Avec un peu d’emphase, P. Franceschi compare les combattants kurdes aux spartiates de
Léonidas lors de la bataille des Thermopyles ; il les décrit comme des hommes imprégnés de
stoïcisme préférant la mort à la servitude. Les femmes combattantes kurdes sont également
comparées à Jeanne d’Arc, corrélation pouvant sembler quelque peu surprenante, même si
elle est destinée à marquer les esprits dans le cadre d’un combat sans merci.
Mais la principale difficulté que souligne l’auteur dans le cadre du combat des Kurdes contre
les islamistes de Daech réside dans la trop grande asymétrie des forces, ces derniers disposant
d’armements lourds et modernes saisis aux forces irakiennes – chars, lance-missiles…– face
aux moyens limités des premiers. En effet, même les Etats qui pourraient être acquis à leur
cause ne les soutiennent que très peu matériellement. C’est notamment le cas des Etats
membres de l’OTAN qui ne veulent pas « froisser » la Turquie dans sa lutte contre le PKK,
l’organisation révolutionnaire jumelle de celle des kurdes de Syrie (le PYD de Saleh Muslim)
et d’Irak (l’UPK de Jalal Talabani et le PDK de Massoud Barzani), qui revendique défendre
les droits des 15 millions de Kurdes vivant dans ce pays. Cependant, l’auteur nous assure que
le mouvement ne vise pas l’indépendance mais l’autonomie et que la tonalité idéologique
dominante est désormais orientée vers la social-démocratie.
Les forces kurdes ont le sentiment d’un abandon de « ceux qui pensent comme eux » et que la
Turquie se satisfait d’un conflit qui les détruit dans une Syrie souvent considérée comme base
arrière du PKK, à l’instar de l’Irak. Ainsi, les forces de résistance kurdes sont prises en étau
entre la frontière turque érigée en véritable muraille et les forces de Daech.
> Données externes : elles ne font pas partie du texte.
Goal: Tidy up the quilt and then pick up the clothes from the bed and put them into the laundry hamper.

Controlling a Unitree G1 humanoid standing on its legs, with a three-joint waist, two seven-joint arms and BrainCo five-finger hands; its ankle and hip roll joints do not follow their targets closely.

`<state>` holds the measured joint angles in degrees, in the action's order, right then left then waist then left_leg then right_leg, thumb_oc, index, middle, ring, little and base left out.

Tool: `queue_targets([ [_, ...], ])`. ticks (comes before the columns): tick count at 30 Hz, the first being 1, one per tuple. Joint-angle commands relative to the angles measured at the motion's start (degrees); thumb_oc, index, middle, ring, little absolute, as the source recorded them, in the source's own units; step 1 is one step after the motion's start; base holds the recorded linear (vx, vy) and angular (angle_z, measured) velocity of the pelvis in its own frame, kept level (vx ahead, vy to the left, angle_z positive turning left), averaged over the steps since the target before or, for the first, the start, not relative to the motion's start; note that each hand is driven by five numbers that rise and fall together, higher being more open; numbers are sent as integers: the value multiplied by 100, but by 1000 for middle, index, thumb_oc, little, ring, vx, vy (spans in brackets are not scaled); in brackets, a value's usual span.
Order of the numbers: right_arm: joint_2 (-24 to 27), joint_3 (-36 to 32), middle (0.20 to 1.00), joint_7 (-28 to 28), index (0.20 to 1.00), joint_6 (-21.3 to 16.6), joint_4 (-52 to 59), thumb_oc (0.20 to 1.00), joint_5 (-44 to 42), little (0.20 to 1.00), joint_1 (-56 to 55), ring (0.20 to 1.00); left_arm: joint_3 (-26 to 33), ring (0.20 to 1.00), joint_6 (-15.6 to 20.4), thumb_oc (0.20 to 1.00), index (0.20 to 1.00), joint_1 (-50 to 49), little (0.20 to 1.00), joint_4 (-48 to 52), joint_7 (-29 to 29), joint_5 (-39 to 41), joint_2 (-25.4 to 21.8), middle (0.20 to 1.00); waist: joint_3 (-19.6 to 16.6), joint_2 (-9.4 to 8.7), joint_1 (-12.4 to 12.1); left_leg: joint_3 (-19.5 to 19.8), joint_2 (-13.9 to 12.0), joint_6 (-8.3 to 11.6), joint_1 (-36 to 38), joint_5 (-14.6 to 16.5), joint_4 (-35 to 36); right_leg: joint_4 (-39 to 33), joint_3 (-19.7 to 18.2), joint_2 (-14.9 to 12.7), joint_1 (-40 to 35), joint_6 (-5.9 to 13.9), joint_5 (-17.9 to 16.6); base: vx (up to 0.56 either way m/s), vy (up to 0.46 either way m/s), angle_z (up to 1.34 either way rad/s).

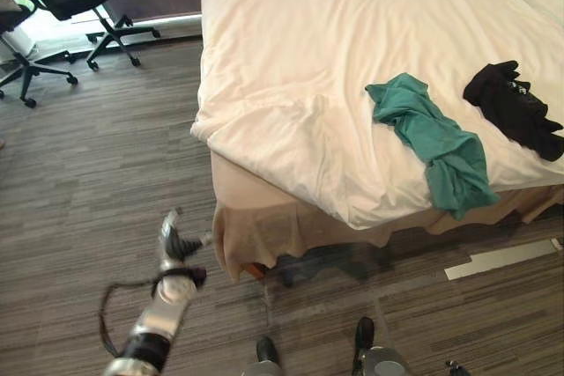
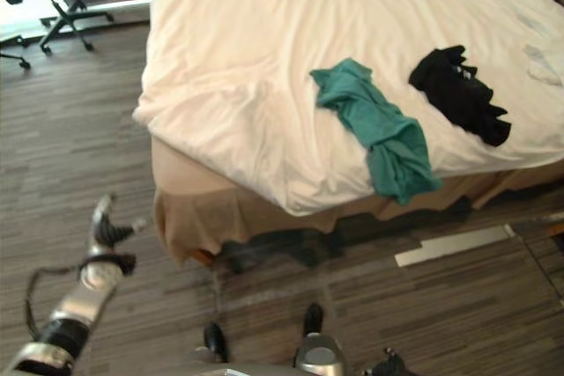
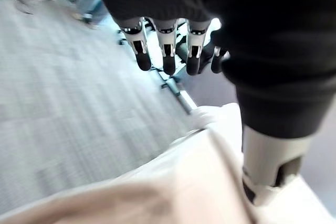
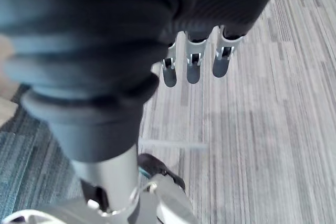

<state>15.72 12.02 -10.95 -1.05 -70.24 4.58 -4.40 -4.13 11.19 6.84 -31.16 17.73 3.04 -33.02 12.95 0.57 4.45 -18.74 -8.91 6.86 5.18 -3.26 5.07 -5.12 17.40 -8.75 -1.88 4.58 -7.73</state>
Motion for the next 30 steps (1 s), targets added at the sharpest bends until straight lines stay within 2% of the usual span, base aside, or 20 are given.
queue_targets([
  [1,31,31,1000,147,1000,-21,-154,1000,137,1000,164,1000,227,1000,402,1000,1000,146,1000,1261,51,-326,-431,1000,103,-53,-37,-129,-173,146,314,385,-93,298,-136,-523,-114,628,764,4,11,-11],
  [2,28,-9,1000,181,1000,-17,-135,1000,148,1000,159,1000,296,1000,369,1000,1000,118,1000,1829,16,-593,-546,1000,126,-49,-34,-123,-176,153,304,400,-102,313,-136,-531,-88,635,766,4,11,-7],
  [4,45,-31,1000,216,1000,-21,-91,1000,122,1000,182,1000,322,1000,362,1000,1000,181,1000,1990,42,-778,-581,1000,149,-54,-5,-140,-178,158,292,408,-102,331,-158,-537,-42,640,763,-27,7,-1],
  [5,145,9,1000,270,1000,-51,44,1000,135,1000,252,1000,210,1000,381,1000,1000,612,1000,1978,123,-945,-614,1000,232,-58,115,-203,-186,166,226,422,-139,390,-253,-525,171,653,727,-55,15,-1],
  [6,145,0,1000,271,1000,-49,45,1000,135,1000,256,1000,198,1000,386,1000,1000,632,1000,1964,128,-946,-613,1000,231,-55,103,-209,-187,165,218,424,-144,398,-260,-525,185,652,728,-87,19,-10],
  [9,302,168,1000,247,1000,-69,228,1000,195,1000,449,1000,-268,1000,216,1000,1000,1693,1000,1617,277,-1296,-857,1000,386,-80,275,-335,-243,182,-75,427,-315,526,-411,-507,631,670,646,-125,1,-25],
  [13,397,371,1000,149,1000,-123,385,1000,145,1000,736,1000,-1246,1000,-184,1000,1000,3316,1000,322,563,-1839,-1151,1000,552,-166,481,-517,-319,216,-476,392,-528,715,-634,-456,1223,684,557,-113,-13,-33],
  [15,398,401,1000,125,1000,-137,406,1000,119,1000,771,1000,-1471,1000,-258,1000,1000,3637,1000,46,586,-1962,-1241,1000,581,-174,507,-537,-335,224,-557,378,-563,734,-664,-454,1322,687,541,-64,-28,-38],
  [16,395,465,1000,69,1000,-170,403,1000,52,1000,826,1000,-1890,1000,-401,1000,1000,4242,1000,-472,624,-2152,-1368,1000,674,-191,566,-542,-384,243,-730,353,-654,793,-684,-466,1509,692,519,-63,-63,-31],
  [21,309,538,1000,-94,1000,-152,151,1000,-106,1000,934,1000,-2676,1000,-841,1000,1000,5187,1000,-1322,692,-2826,-1419,1000,921,-173,670,-523,-477,284,-1032,313,-816,854,-689,-516,1775,709,485,-40,-41,-10],
  [22,302,582,1000,-127,1000,-158,62,1000,-146,1000,967,1000,-3108,1000,-1063,1000,1000,5408,1000,-1903,545,-3311,-1398,1000,954,-137,713,-498,-515,337,-989,429,-849,900,-727,-502,1777,766,596,-23,-16,-4],
  [23,290,571,1000,-128,1000,-162,62,1000,-146,1000,979,1000,-3136,1000,-1057,1000,1000,5450,1000,-1933,556,-3310,-1391,1000,971,-174,702,-553,-512,292,-1053,320,-859,888,-715,-510,1839,709,494,39,17,-5],
  [24,304,577,1000,-184,1000,-183,30,1000,-214,1000,1027,1000,-3362,909,-1222,909,909,5546,909,-2432,459,-3597,-1301,909,981,-141,723,-527,-532,345,-994,436,-882,952,-736,-504,1814,766,609,-89,-21,-9],
  [25,303,574,1000,-184,1000,-185,33,1000,-214,1000,1036,1000,-3368,831,-1220,831,831,5564,831,-2446,465,-3597,-1298,831,998,-170,723,-580,-530,300,-1051,331,-890,940,-721,-511,1868,711,510,39,22,-12],
  [26,325,547,1000,-211,1000,-191,21,1000,-304,1000,1033,1000,-3364,545,-1332,545,545,5415,545,-2874,296,-3730,-1185,545,1003,-135,716,-546,-544,351,-941,468,-913,974,-735,-509,1768,761,634,-14,-4,-8],
  [27,329,547,1000,-211,1000,-191,22,1000,-305,1000,1031,1000,-3364,200,-1329,200,200,5416,200,-2881,299,-3731,-1179,200,1006,-131,715,-546,-545,352,-937,469,-913,974,-735,-508,1763,761,635,52,14,-4],
  [30,362,522,1000,-206,1000,-197,38,1000,-393,1000,983,1000,-3181,200,-1403,200,200,5044,200,-3269,191,-3722,-1149,200,981,-130,698,-545,-533,353,-807,494,-900,950,-711,-507,1635,741,650,0,0,0],
])
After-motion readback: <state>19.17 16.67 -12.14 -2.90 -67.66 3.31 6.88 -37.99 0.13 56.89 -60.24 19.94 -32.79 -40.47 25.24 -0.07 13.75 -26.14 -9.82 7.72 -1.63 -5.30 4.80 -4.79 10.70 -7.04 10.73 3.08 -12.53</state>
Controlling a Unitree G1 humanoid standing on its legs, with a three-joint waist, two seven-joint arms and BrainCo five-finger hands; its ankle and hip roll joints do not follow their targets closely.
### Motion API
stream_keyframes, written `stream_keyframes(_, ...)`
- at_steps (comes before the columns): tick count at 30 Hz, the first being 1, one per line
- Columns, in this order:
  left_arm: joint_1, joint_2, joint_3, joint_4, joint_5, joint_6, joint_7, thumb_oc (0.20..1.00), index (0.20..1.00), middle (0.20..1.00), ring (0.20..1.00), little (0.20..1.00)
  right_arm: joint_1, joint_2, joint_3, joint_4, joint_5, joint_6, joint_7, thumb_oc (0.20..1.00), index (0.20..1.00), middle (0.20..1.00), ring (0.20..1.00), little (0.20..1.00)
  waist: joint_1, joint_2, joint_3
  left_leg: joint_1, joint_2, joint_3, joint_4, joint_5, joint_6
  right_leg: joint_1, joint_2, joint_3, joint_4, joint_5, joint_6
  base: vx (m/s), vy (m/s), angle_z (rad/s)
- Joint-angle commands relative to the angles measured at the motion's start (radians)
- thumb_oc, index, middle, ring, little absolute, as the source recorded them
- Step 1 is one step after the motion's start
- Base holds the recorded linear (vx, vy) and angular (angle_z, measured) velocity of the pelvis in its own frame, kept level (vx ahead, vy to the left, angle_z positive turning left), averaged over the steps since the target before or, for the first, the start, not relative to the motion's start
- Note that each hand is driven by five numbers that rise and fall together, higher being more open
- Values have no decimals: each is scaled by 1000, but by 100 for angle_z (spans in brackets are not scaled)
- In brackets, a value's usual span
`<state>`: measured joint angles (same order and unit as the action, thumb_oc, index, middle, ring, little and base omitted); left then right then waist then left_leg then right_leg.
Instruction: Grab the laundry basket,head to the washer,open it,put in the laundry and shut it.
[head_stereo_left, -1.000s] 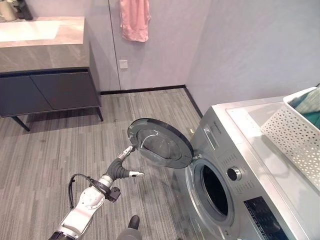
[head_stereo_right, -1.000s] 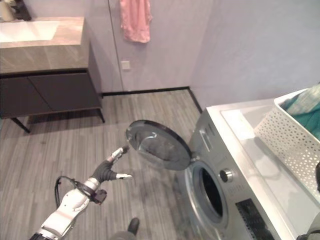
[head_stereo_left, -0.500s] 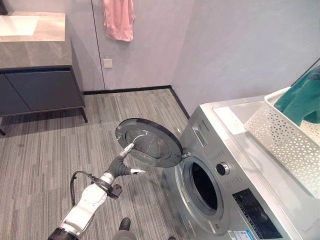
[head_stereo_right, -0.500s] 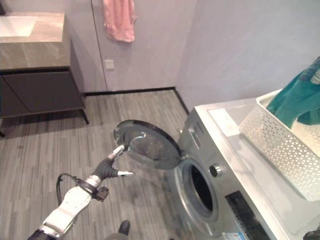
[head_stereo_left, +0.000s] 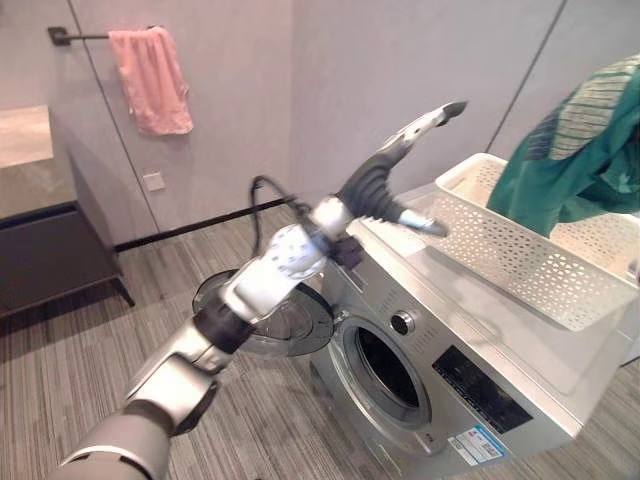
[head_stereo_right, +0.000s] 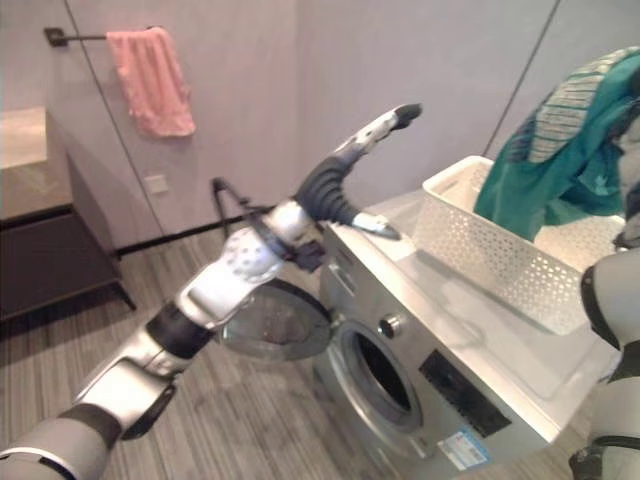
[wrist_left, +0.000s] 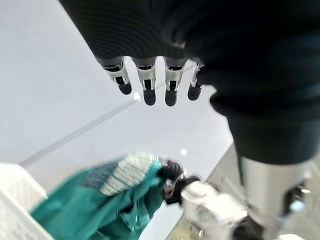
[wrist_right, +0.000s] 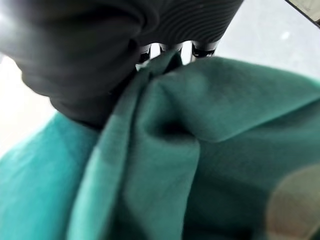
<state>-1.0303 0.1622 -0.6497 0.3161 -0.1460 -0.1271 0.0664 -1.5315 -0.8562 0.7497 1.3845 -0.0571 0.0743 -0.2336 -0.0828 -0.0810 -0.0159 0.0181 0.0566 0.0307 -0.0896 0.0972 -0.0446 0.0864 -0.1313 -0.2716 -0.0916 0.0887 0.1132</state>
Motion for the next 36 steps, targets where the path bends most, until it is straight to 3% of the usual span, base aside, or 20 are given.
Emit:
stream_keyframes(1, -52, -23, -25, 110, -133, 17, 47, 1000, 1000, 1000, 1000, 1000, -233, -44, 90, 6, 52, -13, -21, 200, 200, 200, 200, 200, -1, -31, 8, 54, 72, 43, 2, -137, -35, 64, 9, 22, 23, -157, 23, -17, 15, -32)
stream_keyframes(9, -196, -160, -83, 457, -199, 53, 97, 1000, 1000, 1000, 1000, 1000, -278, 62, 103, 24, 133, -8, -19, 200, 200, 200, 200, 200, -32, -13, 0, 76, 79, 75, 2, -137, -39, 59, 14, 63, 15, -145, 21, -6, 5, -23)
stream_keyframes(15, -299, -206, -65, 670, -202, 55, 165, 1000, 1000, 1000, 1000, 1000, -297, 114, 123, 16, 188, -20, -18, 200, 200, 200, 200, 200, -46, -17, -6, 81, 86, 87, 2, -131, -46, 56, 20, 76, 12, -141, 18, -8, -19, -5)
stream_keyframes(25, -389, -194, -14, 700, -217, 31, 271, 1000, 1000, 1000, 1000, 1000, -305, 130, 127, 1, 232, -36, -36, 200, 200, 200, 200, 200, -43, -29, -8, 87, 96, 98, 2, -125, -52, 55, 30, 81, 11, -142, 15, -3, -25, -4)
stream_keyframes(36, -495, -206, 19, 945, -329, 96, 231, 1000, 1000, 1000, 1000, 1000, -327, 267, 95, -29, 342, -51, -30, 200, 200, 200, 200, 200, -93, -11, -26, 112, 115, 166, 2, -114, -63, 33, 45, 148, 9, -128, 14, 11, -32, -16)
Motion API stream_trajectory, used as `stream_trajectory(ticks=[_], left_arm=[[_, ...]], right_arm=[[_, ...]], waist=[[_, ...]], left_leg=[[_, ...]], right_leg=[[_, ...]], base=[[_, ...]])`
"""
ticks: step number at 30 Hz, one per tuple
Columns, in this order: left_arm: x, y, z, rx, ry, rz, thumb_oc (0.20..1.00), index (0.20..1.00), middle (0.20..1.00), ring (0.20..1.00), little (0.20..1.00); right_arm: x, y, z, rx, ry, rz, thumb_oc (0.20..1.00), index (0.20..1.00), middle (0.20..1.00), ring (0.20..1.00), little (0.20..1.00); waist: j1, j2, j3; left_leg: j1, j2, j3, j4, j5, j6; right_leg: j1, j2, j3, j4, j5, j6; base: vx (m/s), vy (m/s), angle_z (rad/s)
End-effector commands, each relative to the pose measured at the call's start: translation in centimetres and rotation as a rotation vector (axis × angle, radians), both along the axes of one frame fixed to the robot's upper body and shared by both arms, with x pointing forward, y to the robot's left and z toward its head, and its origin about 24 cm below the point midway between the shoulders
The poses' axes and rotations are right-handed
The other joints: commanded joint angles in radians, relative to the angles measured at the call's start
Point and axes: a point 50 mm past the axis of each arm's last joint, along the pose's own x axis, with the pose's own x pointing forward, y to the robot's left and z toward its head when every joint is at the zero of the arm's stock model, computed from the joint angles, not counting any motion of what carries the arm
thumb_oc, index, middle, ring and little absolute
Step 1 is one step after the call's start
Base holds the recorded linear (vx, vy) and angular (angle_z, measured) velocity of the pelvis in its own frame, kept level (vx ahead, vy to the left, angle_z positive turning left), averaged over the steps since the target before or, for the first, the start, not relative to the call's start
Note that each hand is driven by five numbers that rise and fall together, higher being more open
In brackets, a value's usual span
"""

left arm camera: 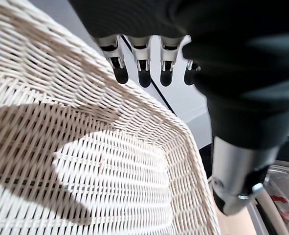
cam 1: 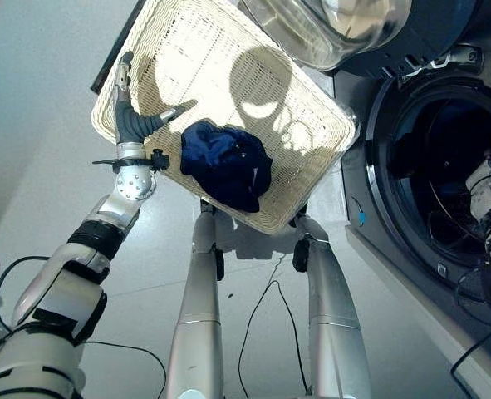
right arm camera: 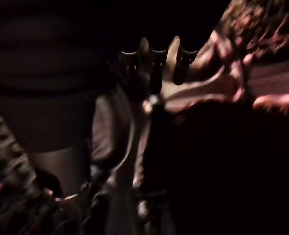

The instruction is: Put the clothes into the washing machine.

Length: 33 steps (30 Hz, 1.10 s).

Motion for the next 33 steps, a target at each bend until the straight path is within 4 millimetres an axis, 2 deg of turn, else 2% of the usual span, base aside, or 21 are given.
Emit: stream_trajectory(ticks=[1, 2, 6, 10, 13, 16, 18, 22, 27, 29, 33], left_arm=[[-0.1, -0.2, 1.1, -0.141, -0.099, 0.012, 1.000, 1.000, 1.000, 1.000, 1.000], [-0.1, -0.2, 0.8, -0.145, -0.097, 0.016, 1.000, 1.000, 1.000, 1.000, 1.000], [-0.5, -0.1, 0.4, -0.201, -0.138, 0.050, 1.000, 1.000, 1.000, 1.000, 1.000], [-0.8, 0.3, 0.3, -0.241, -0.164, 0.067, 1.000, 1.000, 1.000, 1.000, 1.000], [-1.1, 0.7, -0.2, -0.294, -0.179, 0.090, 1.000, 1.000, 1.000, 1.000, 1.000], [-1.3, 1.1, -0.6, -0.332, -0.188, 0.103, 1.000, 1.000, 1.000, 1.000, 1.000], [-1.4, 1.4, -0.9, -0.373, -0.192, 0.116, 1.000, 1.000, 1.000, 1.000, 1.000], [-1.6, 1.6, -1.3, -0.396, -0.202, 0.144, 1.000, 1.000, 1.000, 1.000, 1.000], [-1.9, 1.7, -1.9, -0.409, -0.210, 0.176, 1.000, 1.000, 1.000, 1.000, 1.000], [-2.0, 1.8, -2.1, -0.410, -0.212, 0.185, 1.000, 1.000, 1.000, 1.000, 1.000], [-2.1, 2.0, -2.3, -0.426, -0.217, 0.217, 1.000, 1.000, 1.000, 1.000, 1.000]], right_arm=[[-0.9, -0.5, 1.7, -0.174, -0.029, -0.034, 1.000, 1.000, 1.000, 1.000, 1.000], [-0.9, -0.2, 1.4, -0.185, -0.018, -0.029, 1.000, 1.000, 1.000, 1.000, 1.000], [0.3, 2.6, 0.0, -0.267, -0.016, 0.028, 1.000, 1.000, 1.000, 1.000, 1.000], [0.7, 4.0, -0.7, -0.299, -0.017, 0.075, 1.000, 1.000, 1.000, 1.000, 1.000], [1.3, 6.2, -2.2, -0.344, 0.014, 0.171, 1.000, 1.000, 1.000, 1.000, 1.000], [1.4, 7.2, -3.1, -0.356, 0.027, 0.236, 1.000, 1.000, 1.000, 1.000, 1.000], [1.6, 8.6, -4.2, -0.367, 0.038, 0.303, 1.000, 1.000, 1.000, 1.000, 1.000], [1.8, 10.5, -5.2, -0.387, 0.038, 0.393, 1.000, 1.000, 1.000, 1.000, 1.000], [1.5, 12.1, -6.5, -0.397, 0.033, 0.466, 1.000, 1.000, 1.000, 1.000, 1.000], [1.4, 12.4, -6.7, -0.411, 0.031, 0.482, 1.000, 1.000, 1.000, 1.000, 1.000], [1.0, 14.4, -6.5, -0.514, 0.005, 0.554, 1.000, 1.000, 1.000, 1.000, 1.000]], waist=[[-0.034, 0.014, -0.024], [-0.033, 0.014, -0.024], [-0.039, 0.020, -0.024], [-0.044, 0.022, -0.024], [-0.048, 0.024, -0.024], [-0.052, 0.025, -0.024], [-0.057, 0.026, -0.024], [-0.064, 0.025, -0.024], [-0.071, 0.028, -0.024], [-0.073, 0.029, -0.024], [-0.080, 0.029, -0.024]], left_leg=[[-0.015, -0.082, 0.051, 0.133, -0.145, 0.048], [-0.006, -0.079, 0.051, 0.134, -0.155, 0.048], [-0.008, -0.077, 0.059, 0.127, -0.154, 0.046], [-0.023, -0.080, 0.062, 0.125, -0.144, 0.047], [-0.018, -0.074, 0.069, 0.123, -0.150, 0.043], [-0.019, -0.072, 0.074, 0.123, -0.148, 0.042], [-0.019, -0.071, 0.080, 0.126, -0.146, 0.040], [-0.022, -0.068, 0.085, 0.125, -0.141, 0.039], [-0.023, -0.065, 0.091, 0.121, -0.134, 0.038], [-0.024, -0.064, 0.093, 0.120, -0.133, 0.038], [-0.026, -0.060, 0.098, 0.121, -0.130, 0.037]], right_leg=[[0.086, 0.045, -0.054, -0.282, 0.204, 0.081], [0.093, 0.047, -0.053, -0.279, 0.196, 0.081], [0.085, 0.047, -0.047, -0.276, 0.191, 0.081], [0.067, 0.047, -0.044, -0.274, 0.196, 0.078], [0.069, 0.051, -0.038, -0.264, 0.181, 0.075], [0.064, 0.052, -0.034, -0.257, 0.176, 0.072], [0.062, 0.055, -0.029, -0.251, 0.173, 0.070], [0.058, 0.059, -0.022, -0.246, 0.170, 0.066], [0.055, 0.063, -0.015, -0.246, 0.167, 0.062], [0.055, 0.064, -0.014, -0.246, 0.166, 0.062], [0.053, 0.065, -0.010, -0.243, 0.164, 0.061]], base=[[-0.01, 0.030, 0.04], [-0.01, 0.032, 0.04], [-0.01, 0.027, 0.01], [-0.01, 0.008, 0.00], [0.00, 0.013, 0.00], [0.00, 0.029, -0.02], [0.00, 0.040, -0.03], [0.00, 0.026, -0.01], [0.00, 0.018, -0.01], [0.00, 0.030, -0.03], [0.00, 0.029, -0.05]])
Les turcs
n’acceptent pas que des régions entières puissent être dirigées par les Kurdes, comme cela fut
le cas dans le nord de l’Irak ou à Rojava, à proximité de sa frontière avec la Syrie. Les
autorités turques redoutent que les kurdes vivant sur le territoire national ne soient galvanisés
par ces précédents.
Mais les hésitations de l’Occident critiquées par l’auteur ne sont-elles pas aussi liées à
l’engagement idéologique originel du PKK qui incarne un acteur kurde incontournable, aux
risques de luttes intestines des différents courants qui traversent la mouvance kurde et à la
crainte d’étendre encore davantage la déstabilisation d’une région déjà en proie à une crise
sans précédent ?
La victoire de Kobané ne marque pas la fin de cette histoire des combattants kurdes qui
doivent poursuivre leur engagement tant que l’ennemi islamiste n’est pas défait. Elle ramène
ces combattants aguerris à un rapport avec le temps qui rejoint celui qu’ils ont avec leur
propre destin. La victoire des valeurs qu’ils portent est étroitement liée à leur existence même,
à une autonomie à laquelle ils aspirent et pourquoi pas au pays qui leur demeure contesté.
« Mourir pour Kobané » est un livre bien écrit, qui permet au lecteur de mieux connaître
certains aspects d’un combat qui n’est pas toujours bien perçu. Il permet d’accéder à la réalité
des combattants et combattantes kurdes déterminés et courageux et au fonctionnement
politique de leurs dirigeants. Il s’accompagne d’une véritable réflexion sur les enjeux du
conflit qui se déroule aux portes de la Turquie.